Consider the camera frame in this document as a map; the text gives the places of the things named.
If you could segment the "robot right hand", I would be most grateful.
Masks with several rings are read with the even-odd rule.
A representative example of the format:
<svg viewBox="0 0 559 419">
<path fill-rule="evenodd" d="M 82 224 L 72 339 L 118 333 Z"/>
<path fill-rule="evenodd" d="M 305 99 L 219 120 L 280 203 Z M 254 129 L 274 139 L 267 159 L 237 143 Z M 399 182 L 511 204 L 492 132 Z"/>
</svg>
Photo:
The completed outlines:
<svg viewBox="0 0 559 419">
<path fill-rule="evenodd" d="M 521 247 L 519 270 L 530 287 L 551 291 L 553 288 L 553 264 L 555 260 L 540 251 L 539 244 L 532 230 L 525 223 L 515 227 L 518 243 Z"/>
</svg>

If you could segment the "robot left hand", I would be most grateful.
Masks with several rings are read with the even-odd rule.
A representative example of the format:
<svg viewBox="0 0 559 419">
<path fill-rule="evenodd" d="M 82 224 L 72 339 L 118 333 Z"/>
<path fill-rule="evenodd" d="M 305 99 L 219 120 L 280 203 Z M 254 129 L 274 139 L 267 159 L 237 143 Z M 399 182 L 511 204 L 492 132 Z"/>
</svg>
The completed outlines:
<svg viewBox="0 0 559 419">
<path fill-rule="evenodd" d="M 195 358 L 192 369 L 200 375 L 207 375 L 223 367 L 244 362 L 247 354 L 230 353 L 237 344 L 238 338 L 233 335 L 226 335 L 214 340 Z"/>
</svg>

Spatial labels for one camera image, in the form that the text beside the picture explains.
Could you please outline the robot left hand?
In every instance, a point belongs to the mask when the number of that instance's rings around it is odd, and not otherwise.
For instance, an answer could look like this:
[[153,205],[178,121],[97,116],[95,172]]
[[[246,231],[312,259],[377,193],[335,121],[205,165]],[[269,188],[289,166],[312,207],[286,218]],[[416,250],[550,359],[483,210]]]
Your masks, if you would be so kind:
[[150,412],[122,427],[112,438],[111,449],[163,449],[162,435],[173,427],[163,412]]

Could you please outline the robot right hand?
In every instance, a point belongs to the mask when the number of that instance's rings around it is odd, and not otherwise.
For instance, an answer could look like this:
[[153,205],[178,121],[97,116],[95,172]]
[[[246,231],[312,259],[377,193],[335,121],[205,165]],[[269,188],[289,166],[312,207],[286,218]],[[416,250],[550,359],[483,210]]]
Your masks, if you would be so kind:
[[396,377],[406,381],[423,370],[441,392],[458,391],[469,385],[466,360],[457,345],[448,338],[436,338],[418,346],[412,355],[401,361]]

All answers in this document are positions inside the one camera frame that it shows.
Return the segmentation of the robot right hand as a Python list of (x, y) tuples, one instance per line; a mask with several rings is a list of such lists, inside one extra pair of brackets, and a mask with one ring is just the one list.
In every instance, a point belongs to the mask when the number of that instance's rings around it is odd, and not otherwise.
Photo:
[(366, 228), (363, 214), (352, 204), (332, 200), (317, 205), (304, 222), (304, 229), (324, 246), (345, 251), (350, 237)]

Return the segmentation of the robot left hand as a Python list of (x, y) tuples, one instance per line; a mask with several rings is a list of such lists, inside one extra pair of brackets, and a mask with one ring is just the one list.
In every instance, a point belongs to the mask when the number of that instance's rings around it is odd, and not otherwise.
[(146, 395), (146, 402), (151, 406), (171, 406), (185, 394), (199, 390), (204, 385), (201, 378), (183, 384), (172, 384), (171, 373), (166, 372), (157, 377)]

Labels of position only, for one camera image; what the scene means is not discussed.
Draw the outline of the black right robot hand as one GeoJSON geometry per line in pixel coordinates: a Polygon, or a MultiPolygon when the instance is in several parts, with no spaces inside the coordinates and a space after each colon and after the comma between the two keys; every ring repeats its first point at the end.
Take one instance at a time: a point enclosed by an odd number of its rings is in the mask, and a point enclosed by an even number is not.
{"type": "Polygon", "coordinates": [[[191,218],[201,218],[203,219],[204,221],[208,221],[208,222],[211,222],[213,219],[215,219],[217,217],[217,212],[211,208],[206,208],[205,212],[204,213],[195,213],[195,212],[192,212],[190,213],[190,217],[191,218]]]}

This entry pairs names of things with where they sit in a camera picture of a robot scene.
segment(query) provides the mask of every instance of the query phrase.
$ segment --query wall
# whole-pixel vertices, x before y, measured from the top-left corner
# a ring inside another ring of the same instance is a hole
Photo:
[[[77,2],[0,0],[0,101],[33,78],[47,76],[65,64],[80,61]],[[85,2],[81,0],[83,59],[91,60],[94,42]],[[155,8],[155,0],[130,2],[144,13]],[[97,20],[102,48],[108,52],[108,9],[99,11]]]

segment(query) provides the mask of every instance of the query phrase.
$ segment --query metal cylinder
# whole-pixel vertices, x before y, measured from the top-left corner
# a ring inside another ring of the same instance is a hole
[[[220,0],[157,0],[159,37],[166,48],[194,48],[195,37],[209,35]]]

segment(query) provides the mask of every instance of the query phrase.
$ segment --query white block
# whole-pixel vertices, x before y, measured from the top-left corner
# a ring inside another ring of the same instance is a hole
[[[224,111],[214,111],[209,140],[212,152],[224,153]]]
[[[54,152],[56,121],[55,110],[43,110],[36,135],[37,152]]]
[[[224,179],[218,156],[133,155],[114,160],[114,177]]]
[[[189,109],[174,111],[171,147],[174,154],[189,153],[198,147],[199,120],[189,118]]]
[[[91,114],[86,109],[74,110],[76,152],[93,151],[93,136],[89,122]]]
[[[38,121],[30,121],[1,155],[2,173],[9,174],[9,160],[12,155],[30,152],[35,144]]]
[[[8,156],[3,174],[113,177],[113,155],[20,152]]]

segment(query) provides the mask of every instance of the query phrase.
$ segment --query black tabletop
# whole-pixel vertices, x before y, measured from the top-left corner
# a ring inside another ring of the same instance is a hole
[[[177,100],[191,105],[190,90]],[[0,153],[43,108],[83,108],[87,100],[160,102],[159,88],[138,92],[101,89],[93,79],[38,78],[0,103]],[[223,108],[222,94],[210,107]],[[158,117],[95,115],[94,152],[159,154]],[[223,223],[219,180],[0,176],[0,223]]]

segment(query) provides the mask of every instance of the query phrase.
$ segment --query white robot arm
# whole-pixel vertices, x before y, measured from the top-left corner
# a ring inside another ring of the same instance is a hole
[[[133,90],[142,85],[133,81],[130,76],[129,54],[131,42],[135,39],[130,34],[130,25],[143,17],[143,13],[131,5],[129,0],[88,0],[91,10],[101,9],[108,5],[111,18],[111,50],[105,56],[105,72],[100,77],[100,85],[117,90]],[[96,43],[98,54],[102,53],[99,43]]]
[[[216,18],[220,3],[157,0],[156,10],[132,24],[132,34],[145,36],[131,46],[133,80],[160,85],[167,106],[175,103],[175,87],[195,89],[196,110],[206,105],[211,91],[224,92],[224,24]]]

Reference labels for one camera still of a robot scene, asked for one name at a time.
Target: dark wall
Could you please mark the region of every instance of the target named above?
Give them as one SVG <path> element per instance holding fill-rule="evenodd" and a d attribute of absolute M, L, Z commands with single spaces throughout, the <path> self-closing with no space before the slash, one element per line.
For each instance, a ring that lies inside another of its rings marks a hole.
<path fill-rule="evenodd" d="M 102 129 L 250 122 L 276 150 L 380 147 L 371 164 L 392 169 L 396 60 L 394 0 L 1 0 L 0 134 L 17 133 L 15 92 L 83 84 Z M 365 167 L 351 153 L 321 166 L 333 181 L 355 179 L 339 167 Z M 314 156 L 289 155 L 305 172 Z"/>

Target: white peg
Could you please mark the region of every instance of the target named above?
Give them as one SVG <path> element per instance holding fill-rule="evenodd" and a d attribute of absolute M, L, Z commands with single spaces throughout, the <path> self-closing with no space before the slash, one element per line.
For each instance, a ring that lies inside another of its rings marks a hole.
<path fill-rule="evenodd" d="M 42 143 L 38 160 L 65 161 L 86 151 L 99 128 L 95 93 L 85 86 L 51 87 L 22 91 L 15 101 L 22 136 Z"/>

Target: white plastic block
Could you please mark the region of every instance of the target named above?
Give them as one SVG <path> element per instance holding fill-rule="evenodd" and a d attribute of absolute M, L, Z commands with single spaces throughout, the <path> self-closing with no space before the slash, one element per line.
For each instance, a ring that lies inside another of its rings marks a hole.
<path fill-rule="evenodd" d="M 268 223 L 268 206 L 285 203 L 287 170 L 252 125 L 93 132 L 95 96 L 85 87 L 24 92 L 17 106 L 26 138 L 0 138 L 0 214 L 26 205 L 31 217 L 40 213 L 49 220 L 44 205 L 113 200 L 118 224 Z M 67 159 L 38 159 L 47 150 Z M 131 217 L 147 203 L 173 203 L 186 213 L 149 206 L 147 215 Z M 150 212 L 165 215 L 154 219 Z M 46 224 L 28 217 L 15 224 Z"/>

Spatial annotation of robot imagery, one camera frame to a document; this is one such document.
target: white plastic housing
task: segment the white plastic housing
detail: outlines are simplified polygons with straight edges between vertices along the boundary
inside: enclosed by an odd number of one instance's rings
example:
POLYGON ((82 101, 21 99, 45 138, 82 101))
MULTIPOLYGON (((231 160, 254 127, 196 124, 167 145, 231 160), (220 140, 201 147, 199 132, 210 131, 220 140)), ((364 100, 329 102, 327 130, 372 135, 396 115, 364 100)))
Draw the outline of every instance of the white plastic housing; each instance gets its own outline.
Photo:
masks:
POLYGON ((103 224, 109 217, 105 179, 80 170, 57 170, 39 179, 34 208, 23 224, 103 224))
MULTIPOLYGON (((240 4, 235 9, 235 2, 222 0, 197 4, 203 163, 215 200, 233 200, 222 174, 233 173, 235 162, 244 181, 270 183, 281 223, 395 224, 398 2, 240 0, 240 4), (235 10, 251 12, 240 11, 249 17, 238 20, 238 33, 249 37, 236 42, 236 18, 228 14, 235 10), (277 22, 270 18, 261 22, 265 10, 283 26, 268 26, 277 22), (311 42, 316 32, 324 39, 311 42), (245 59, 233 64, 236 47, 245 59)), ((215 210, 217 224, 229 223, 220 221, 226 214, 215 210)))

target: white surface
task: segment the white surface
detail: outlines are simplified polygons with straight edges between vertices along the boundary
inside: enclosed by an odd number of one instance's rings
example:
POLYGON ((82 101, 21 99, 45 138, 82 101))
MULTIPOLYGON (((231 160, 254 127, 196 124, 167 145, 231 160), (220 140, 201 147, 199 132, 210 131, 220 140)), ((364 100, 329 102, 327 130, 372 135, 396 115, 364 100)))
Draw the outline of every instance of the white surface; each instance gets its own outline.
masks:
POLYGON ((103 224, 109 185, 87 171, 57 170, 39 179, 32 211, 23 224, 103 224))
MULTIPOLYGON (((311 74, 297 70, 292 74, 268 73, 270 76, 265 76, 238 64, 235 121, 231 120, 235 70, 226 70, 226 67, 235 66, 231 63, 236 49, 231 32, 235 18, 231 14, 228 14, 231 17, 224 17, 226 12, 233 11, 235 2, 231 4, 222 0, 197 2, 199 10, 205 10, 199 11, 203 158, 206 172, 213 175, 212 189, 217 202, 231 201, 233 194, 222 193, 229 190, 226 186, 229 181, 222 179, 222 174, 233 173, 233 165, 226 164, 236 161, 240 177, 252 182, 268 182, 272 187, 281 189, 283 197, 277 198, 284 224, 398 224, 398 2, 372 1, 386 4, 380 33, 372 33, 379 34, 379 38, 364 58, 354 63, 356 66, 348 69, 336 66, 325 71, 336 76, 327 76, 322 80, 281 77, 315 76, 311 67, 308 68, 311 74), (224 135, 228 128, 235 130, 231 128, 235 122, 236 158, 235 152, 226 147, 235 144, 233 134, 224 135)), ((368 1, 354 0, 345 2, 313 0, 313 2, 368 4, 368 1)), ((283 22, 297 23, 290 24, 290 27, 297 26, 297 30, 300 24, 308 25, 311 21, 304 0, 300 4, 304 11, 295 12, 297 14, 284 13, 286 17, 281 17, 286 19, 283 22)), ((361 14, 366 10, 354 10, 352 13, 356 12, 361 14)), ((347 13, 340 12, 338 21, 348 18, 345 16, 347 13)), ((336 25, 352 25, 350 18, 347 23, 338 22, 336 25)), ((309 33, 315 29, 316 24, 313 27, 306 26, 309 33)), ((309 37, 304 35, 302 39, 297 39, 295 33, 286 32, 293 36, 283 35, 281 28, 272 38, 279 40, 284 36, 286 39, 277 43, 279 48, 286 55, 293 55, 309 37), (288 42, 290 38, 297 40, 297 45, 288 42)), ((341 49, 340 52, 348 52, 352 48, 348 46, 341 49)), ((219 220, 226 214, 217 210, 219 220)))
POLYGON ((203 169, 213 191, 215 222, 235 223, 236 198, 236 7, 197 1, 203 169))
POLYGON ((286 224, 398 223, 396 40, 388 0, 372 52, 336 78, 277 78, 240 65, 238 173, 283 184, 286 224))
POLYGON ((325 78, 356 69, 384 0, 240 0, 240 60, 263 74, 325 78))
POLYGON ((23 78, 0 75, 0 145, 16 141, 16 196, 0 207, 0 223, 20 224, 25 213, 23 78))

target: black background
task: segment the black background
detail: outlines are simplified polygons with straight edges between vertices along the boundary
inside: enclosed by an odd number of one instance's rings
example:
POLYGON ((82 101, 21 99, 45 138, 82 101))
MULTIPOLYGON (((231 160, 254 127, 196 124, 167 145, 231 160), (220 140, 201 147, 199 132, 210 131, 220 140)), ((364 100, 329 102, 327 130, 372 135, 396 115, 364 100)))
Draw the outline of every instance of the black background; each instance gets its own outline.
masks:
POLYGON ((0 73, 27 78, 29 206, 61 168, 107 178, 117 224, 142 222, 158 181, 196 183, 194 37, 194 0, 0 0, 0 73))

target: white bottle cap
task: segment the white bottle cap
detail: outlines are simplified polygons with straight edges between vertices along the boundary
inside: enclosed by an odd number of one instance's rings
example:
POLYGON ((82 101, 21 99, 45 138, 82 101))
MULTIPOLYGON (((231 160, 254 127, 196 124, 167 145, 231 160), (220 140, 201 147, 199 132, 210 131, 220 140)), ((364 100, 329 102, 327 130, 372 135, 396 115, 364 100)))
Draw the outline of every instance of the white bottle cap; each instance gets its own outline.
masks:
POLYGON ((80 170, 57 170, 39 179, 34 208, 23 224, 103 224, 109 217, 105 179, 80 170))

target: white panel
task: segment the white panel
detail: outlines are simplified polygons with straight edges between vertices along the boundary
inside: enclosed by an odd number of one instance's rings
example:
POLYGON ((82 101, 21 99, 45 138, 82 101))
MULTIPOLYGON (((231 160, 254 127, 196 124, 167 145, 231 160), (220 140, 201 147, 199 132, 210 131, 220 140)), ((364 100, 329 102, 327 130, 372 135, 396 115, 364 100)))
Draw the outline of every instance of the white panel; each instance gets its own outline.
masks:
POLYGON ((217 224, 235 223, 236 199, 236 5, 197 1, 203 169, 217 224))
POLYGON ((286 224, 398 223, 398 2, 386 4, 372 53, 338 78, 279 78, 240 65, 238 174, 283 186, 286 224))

EXERCISE DESCRIPTION> The required output is an exact retyping of the lines from the one that contains "task: segment the white panel" through the last line of the material above.

ANSWER TO THIS PROBLEM>
task: segment the white panel
detail: outlines are simplified polygons with straight edges between vertices along the boundary
inside: enclosed by an odd number of one instance's rings
example:
POLYGON ((82 101, 21 99, 45 138, 82 101))
MULTIPOLYGON (((231 160, 254 127, 196 124, 167 145, 231 160), (220 140, 201 147, 199 132, 210 131, 220 140)), ((364 100, 329 102, 327 130, 372 135, 396 115, 364 100)))
Draw the outline of every instance of the white panel; each instance gets its own outline.
masks:
POLYGON ((217 224, 235 223, 236 199, 236 5, 197 1, 203 169, 217 224))
POLYGON ((286 224, 398 223, 398 2, 386 4, 372 53, 338 78, 279 78, 240 65, 238 174, 283 186, 286 224))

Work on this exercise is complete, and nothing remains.